Stored items:
+--
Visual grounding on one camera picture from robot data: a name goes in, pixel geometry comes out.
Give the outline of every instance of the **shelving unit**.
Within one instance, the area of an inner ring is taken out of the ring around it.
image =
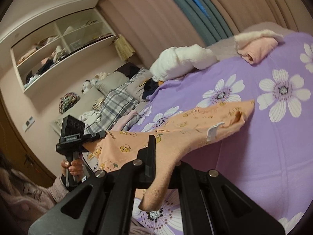
[[[28,97],[33,96],[65,68],[110,45],[115,36],[112,28],[95,8],[65,16],[35,30],[11,48],[12,64],[23,93]],[[19,63],[20,58],[34,44],[48,37],[55,39]],[[35,74],[43,66],[41,61],[51,57],[57,46],[65,48],[68,56],[25,86],[29,72]]]

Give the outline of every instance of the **hand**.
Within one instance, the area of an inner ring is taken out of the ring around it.
[[[79,155],[79,159],[72,161],[71,165],[69,162],[63,160],[61,162],[62,173],[66,177],[66,169],[68,169],[72,176],[78,176],[79,181],[83,178],[83,160],[82,155]]]

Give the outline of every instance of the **light switch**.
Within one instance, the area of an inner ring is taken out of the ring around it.
[[[22,126],[23,131],[26,132],[26,131],[29,129],[29,127],[32,126],[32,124],[33,124],[34,122],[35,122],[35,120],[34,120],[34,118],[31,116],[31,117],[26,121],[26,123],[23,124],[23,126]]]

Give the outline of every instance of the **white flower print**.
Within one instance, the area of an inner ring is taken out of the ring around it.
[[[303,46],[306,54],[300,54],[300,60],[306,63],[306,69],[310,73],[313,73],[313,44],[310,47],[309,44],[304,43]]]
[[[301,101],[309,100],[311,92],[308,89],[302,88],[304,79],[296,74],[289,78],[286,70],[273,70],[273,80],[263,79],[259,83],[259,87],[268,93],[262,94],[257,98],[259,110],[265,110],[272,105],[275,100],[277,102],[270,109],[270,120],[279,122],[285,115],[287,105],[291,115],[298,118],[301,115]]]
[[[163,113],[158,113],[155,115],[153,119],[153,123],[148,123],[146,126],[143,128],[142,132],[150,132],[154,131],[157,127],[160,127],[162,124],[164,124],[172,115],[174,115],[177,110],[179,109],[179,106],[170,108],[167,110],[164,114]]]
[[[245,85],[243,80],[235,82],[236,74],[233,74],[229,79],[224,83],[224,80],[221,79],[217,82],[215,90],[209,90],[202,95],[202,98],[205,98],[197,104],[198,107],[206,108],[211,104],[216,104],[220,101],[222,102],[234,102],[241,101],[241,98],[237,93],[244,90]]]
[[[183,234],[183,221],[179,206],[178,190],[168,190],[158,211],[141,211],[141,200],[135,198],[132,216],[156,235]]]
[[[281,225],[285,229],[285,233],[288,234],[294,227],[295,225],[300,221],[300,219],[303,217],[304,213],[300,212],[296,214],[290,221],[286,217],[283,217],[278,220],[278,222],[281,223]]]
[[[139,115],[140,119],[137,122],[138,125],[141,125],[144,122],[144,120],[146,119],[146,117],[148,117],[150,115],[151,109],[152,109],[152,105],[146,107],[145,109],[143,109],[142,111],[139,112],[138,115]]]

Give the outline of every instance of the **black handle grip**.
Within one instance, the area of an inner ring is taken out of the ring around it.
[[[68,153],[65,155],[66,161],[70,164],[72,161],[79,158],[79,152]],[[78,183],[78,177],[72,176],[70,171],[66,169],[66,187],[76,187]]]

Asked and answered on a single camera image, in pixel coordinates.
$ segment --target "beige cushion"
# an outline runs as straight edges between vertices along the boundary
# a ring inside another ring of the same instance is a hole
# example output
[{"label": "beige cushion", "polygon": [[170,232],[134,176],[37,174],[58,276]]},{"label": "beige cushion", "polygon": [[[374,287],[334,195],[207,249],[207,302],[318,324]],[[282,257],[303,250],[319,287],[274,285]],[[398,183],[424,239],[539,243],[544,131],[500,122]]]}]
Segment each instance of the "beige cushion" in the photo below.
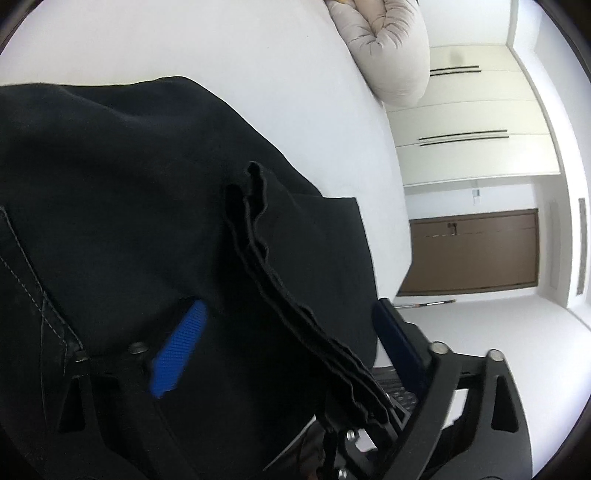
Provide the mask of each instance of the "beige cushion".
[{"label": "beige cushion", "polygon": [[413,106],[429,81],[427,29],[416,0],[326,0],[368,85],[385,103]]}]

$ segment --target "cabinet door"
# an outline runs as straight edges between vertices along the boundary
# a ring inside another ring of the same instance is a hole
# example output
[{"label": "cabinet door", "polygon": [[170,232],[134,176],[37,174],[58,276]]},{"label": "cabinet door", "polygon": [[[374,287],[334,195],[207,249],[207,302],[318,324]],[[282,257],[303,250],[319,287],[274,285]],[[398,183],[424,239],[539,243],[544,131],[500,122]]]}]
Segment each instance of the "cabinet door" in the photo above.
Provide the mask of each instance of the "cabinet door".
[{"label": "cabinet door", "polygon": [[509,70],[520,72],[521,68],[506,46],[461,45],[431,49],[431,71],[478,66],[481,70]]},{"label": "cabinet door", "polygon": [[455,180],[560,174],[549,135],[398,147],[405,186]]},{"label": "cabinet door", "polygon": [[459,140],[480,132],[548,134],[542,110],[531,100],[446,103],[389,112],[388,119],[397,147]]},{"label": "cabinet door", "polygon": [[[522,72],[490,70],[431,77],[425,95],[416,107],[482,100],[536,100],[536,98]],[[387,106],[387,110],[403,109]]]}]

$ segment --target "brown wooden door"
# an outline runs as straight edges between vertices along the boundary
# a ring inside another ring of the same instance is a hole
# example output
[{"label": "brown wooden door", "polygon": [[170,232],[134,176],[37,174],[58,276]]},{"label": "brown wooden door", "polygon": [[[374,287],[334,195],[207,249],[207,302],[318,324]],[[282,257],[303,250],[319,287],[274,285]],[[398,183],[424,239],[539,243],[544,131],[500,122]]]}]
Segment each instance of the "brown wooden door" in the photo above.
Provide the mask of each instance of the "brown wooden door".
[{"label": "brown wooden door", "polygon": [[413,263],[399,295],[537,285],[537,210],[412,220],[410,224]]}]

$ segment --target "metal screw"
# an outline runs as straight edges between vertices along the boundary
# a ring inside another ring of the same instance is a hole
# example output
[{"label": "metal screw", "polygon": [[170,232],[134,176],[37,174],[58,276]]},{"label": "metal screw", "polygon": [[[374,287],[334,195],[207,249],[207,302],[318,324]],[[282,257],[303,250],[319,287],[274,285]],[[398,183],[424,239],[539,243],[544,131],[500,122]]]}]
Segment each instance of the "metal screw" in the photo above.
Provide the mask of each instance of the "metal screw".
+--
** TASK PROMPT **
Each entry above must be printed exactly, apart from its pictures.

** EXERCISE OUTPUT **
Visual grounding on one camera picture from robot data: a name goes in, pixel geometry comes out.
Give the outline of every instance of the **shelving unit**.
Within one instance, the area of an inner ring is taken out of the ring around it.
image =
[[[28,97],[33,96],[65,68],[110,45],[115,36],[112,28],[95,8],[65,16],[35,30],[11,48],[12,64],[23,93]],[[19,63],[20,58],[34,44],[48,37],[55,39]],[[35,74],[43,66],[41,61],[51,57],[57,46],[65,48],[68,56],[25,86],[29,72]]]

Give the outline of every instance of the **hand**.
Within one instance, the area of an inner ring is taken out of the ring around it.
[[[79,155],[79,159],[72,161],[71,165],[69,162],[63,160],[61,162],[62,173],[66,177],[66,169],[68,169],[72,176],[78,176],[79,181],[83,178],[83,160],[82,155]]]

Give the outline of every instance of the **light switch**.
Within one instance, the area of an inner ring is taken out of the ring around it.
[[[22,126],[23,131],[26,132],[26,131],[29,129],[29,127],[32,126],[32,124],[33,124],[34,122],[35,122],[35,120],[34,120],[34,118],[31,116],[31,117],[26,121],[26,123],[23,124],[23,126]]]

Give the outline of every instance of the **white flower print**.
Within one instance, the area of an inner ring is taken out of the ring around it.
[[[303,46],[306,54],[300,54],[300,60],[306,63],[306,69],[310,73],[313,73],[313,44],[310,47],[309,44],[304,43]]]
[[[301,101],[309,100],[311,92],[308,89],[302,88],[304,79],[296,74],[289,78],[286,70],[273,70],[273,80],[263,79],[259,83],[259,87],[268,93],[262,94],[257,98],[259,110],[265,110],[272,105],[275,100],[277,102],[270,109],[270,120],[279,122],[285,115],[287,105],[291,115],[298,118],[301,115]]]
[[[163,113],[158,113],[155,115],[153,119],[153,123],[148,123],[146,126],[143,128],[142,132],[150,132],[154,131],[157,127],[160,127],[162,124],[164,124],[172,115],[174,115],[177,110],[179,109],[179,106],[170,108],[167,110],[164,114]]]
[[[245,85],[243,80],[235,82],[236,74],[233,74],[229,79],[224,83],[224,80],[221,79],[217,82],[215,90],[209,90],[202,95],[202,98],[205,98],[197,104],[198,107],[206,108],[211,104],[216,104],[220,101],[222,102],[234,102],[241,101],[241,98],[237,93],[244,90]]]
[[[183,234],[183,221],[179,206],[178,190],[168,190],[158,211],[141,211],[141,200],[135,198],[132,216],[156,235]]]
[[[281,225],[285,229],[285,233],[288,234],[294,227],[295,225],[300,221],[300,219],[303,217],[304,213],[300,212],[296,214],[290,221],[286,217],[283,217],[278,220],[278,222],[281,223]]]
[[[139,115],[140,119],[137,122],[138,125],[141,125],[144,122],[144,120],[146,119],[146,117],[148,117],[150,115],[151,109],[152,109],[152,105],[146,107],[145,109],[143,109],[142,111],[139,112],[138,115]]]

Give the outline of every instance of the **black handle grip**.
Within one instance, the area of an inner ring is taken out of the ring around it.
[[[68,153],[65,155],[66,161],[70,164],[72,161],[79,158],[79,152]],[[78,183],[78,177],[72,176],[70,171],[66,169],[66,187],[76,187]]]

Asked and answered on a single camera image, in pixel coordinates.
$ segment --target "beige cushion"
# an outline runs as straight edges between vertices along the boundary
# a ring inside another ring of the same instance is a hole
# example output
[{"label": "beige cushion", "polygon": [[170,232],[134,176],[37,174],[58,276]]},{"label": "beige cushion", "polygon": [[[374,287],[334,195],[207,249],[207,302],[318,324]],[[282,257],[303,250],[319,287],[274,285]],[[398,183],[424,239],[539,243],[544,131],[500,122]]]}]
Segment each instance of the "beige cushion" in the photo below.
Provide the mask of each instance of the "beige cushion".
[{"label": "beige cushion", "polygon": [[413,106],[429,81],[427,29],[416,0],[326,0],[368,85],[385,103]]}]

$ segment --target "cabinet door"
# an outline runs as straight edges between vertices along the boundary
# a ring inside another ring of the same instance is a hole
# example output
[{"label": "cabinet door", "polygon": [[170,232],[134,176],[37,174],[58,276]]},{"label": "cabinet door", "polygon": [[[374,287],[334,195],[207,249],[207,302],[318,324]],[[282,257],[303,250],[319,287],[274,285]],[[398,183],[424,239],[539,243],[544,131],[500,122]]]}]
Segment each instance of the "cabinet door" in the photo above.
Provide the mask of each instance of the "cabinet door".
[{"label": "cabinet door", "polygon": [[509,70],[520,72],[521,68],[506,46],[461,45],[431,49],[431,71],[478,66],[481,70]]},{"label": "cabinet door", "polygon": [[455,180],[560,174],[549,135],[398,147],[405,186]]},{"label": "cabinet door", "polygon": [[459,140],[480,132],[548,134],[542,110],[531,100],[446,103],[389,112],[388,119],[397,147]]},{"label": "cabinet door", "polygon": [[[522,72],[490,70],[431,77],[425,95],[416,107],[482,100],[536,100],[536,98]],[[387,106],[387,110],[403,109]]]}]

$ segment --target "brown wooden door"
# an outline runs as straight edges between vertices along the boundary
# a ring inside another ring of the same instance is a hole
# example output
[{"label": "brown wooden door", "polygon": [[170,232],[134,176],[37,174],[58,276]]},{"label": "brown wooden door", "polygon": [[[374,287],[334,195],[207,249],[207,302],[318,324]],[[282,257],[303,250],[319,287],[274,285]],[[398,183],[424,239],[539,243],[544,131],[500,122]]]}]
Segment each instance of the "brown wooden door" in the photo above.
Provide the mask of each instance of the "brown wooden door".
[{"label": "brown wooden door", "polygon": [[413,263],[399,295],[537,285],[537,210],[412,220],[410,224]]}]

$ segment --target "metal screw"
# an outline runs as straight edges between vertices along the boundary
# a ring inside another ring of the same instance is a hole
# example output
[{"label": "metal screw", "polygon": [[170,232],[134,176],[37,174],[58,276]]},{"label": "metal screw", "polygon": [[[374,287],[334,195],[207,249],[207,302],[318,324]],[[282,257],[303,250],[319,287],[274,285]],[[398,183],[424,239],[539,243],[544,131],[500,122]]]}]
Segment each instance of the "metal screw" in the photo above.
Provide the mask of each instance of the "metal screw".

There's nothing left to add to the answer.